--- DATA PROVIDED Enclosed Below ---
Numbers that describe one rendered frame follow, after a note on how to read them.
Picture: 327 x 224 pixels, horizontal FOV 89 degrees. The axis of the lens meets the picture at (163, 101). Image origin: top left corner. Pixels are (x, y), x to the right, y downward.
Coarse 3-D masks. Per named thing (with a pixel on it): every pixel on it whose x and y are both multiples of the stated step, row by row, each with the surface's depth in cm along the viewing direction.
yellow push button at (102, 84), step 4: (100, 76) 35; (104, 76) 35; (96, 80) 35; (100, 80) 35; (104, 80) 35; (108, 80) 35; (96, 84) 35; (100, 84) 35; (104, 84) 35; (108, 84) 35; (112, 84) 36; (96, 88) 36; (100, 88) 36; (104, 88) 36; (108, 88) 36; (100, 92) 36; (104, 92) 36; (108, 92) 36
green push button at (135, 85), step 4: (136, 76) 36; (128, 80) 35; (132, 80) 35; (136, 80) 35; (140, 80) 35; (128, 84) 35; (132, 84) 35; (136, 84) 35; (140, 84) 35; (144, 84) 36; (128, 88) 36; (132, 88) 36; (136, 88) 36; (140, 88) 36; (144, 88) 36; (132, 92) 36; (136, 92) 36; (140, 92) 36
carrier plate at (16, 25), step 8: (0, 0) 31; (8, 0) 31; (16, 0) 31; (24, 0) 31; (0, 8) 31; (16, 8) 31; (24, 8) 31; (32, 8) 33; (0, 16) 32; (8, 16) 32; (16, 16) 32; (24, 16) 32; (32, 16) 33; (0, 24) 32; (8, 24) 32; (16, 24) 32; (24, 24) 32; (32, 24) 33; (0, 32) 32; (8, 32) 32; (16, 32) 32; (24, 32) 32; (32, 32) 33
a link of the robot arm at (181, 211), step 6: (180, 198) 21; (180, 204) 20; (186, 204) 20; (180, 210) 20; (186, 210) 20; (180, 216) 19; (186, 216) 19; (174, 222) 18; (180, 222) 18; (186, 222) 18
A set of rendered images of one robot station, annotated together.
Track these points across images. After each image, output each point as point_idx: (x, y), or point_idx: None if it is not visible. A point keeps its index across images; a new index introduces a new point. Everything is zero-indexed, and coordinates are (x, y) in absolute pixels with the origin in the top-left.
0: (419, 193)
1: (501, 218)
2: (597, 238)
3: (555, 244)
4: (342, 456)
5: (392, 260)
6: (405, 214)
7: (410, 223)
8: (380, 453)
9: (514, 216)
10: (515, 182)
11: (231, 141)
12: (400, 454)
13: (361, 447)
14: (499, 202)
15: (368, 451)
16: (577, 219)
--- End of Enclosed DATA PROVIDED ---
[WHAT THE TASK REQUIRES]: Please set down each line of the records exactly as given.

[EXERCISE RESPONSE]:
Numbers that describe one rendered frame follow, after a note on how to read them.
Picture: 327 x 224 pixels, horizontal FOV 89 degrees. The axis of the lens meets the picture at (163, 101). Image origin: top left corner. Pixels are (x, y), x to the right, y downward.
Coarse 3-D masks. Per named thing (with a pixel on it): every pixel on it whose x and y are both multiples of the stated step, row by row, each with the surface's depth in cm along the viewing direction.
yellow push button at (102, 84), step 4: (100, 76) 35; (104, 76) 35; (96, 80) 35; (100, 80) 35; (104, 80) 35; (108, 80) 35; (96, 84) 35; (100, 84) 35; (104, 84) 35; (108, 84) 35; (112, 84) 36; (96, 88) 36; (100, 88) 36; (104, 88) 36; (108, 88) 36; (100, 92) 36; (104, 92) 36; (108, 92) 36
green push button at (135, 85), step 4: (136, 76) 36; (128, 80) 35; (132, 80) 35; (136, 80) 35; (140, 80) 35; (128, 84) 35; (132, 84) 35; (136, 84) 35; (140, 84) 35; (144, 84) 36; (128, 88) 36; (132, 88) 36; (136, 88) 36; (140, 88) 36; (144, 88) 36; (132, 92) 36; (136, 92) 36; (140, 92) 36
carrier plate at (16, 25), step 8: (0, 0) 31; (8, 0) 31; (16, 0) 31; (24, 0) 31; (0, 8) 31; (16, 8) 31; (24, 8) 31; (32, 8) 33; (0, 16) 32; (8, 16) 32; (16, 16) 32; (24, 16) 32; (32, 16) 33; (0, 24) 32; (8, 24) 32; (16, 24) 32; (24, 24) 32; (32, 24) 33; (0, 32) 32; (8, 32) 32; (16, 32) 32; (24, 32) 32; (32, 32) 33
a link of the robot arm at (181, 211), step 6: (180, 198) 21; (180, 204) 20; (186, 204) 20; (180, 210) 20; (186, 210) 20; (180, 216) 19; (186, 216) 19; (174, 222) 18; (180, 222) 18; (186, 222) 18
A set of rendered images of one robot station, annotated together.
Track these points across images. After each image, output each point as point_idx: (x, y), or point_idx: None if it is not visible. A point keeps its index across images; a new index introduces a new point. Everything is zero-indexed, and coordinates are (x, y) in absolute pixels with the origin in the top-left.
0: (419, 193)
1: (501, 218)
2: (597, 238)
3: (555, 244)
4: (342, 456)
5: (392, 260)
6: (405, 214)
7: (410, 223)
8: (380, 453)
9: (514, 216)
10: (515, 182)
11: (231, 141)
12: (400, 454)
13: (361, 447)
14: (499, 202)
15: (368, 451)
16: (577, 219)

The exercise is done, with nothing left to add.